Work instructions: Output the lines below exactly, please, from the first line until the line with "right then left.", counting both.

■ ■ ■ ■ ■ ■ ■

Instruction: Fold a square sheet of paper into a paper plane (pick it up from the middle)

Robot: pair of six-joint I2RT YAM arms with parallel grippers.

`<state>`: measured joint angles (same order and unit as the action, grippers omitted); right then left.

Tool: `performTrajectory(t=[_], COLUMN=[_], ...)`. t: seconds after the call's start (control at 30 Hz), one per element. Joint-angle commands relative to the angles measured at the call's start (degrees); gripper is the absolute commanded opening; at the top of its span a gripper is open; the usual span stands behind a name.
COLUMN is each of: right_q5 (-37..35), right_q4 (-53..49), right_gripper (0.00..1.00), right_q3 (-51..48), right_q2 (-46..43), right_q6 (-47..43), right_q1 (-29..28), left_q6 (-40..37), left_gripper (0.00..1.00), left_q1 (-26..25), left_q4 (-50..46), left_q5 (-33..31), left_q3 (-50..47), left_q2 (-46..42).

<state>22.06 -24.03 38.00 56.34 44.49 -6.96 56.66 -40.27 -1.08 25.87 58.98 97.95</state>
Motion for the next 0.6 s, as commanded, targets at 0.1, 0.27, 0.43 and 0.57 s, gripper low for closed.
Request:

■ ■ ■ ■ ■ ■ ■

Answer below:
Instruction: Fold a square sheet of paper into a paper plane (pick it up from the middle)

Robot: pair of six-joint I2RT YAM arms with parallel grippers.

`<state>`: measured joint angles (same order and unit as the action, grippers omitted); right then left.

With that, the output is complete.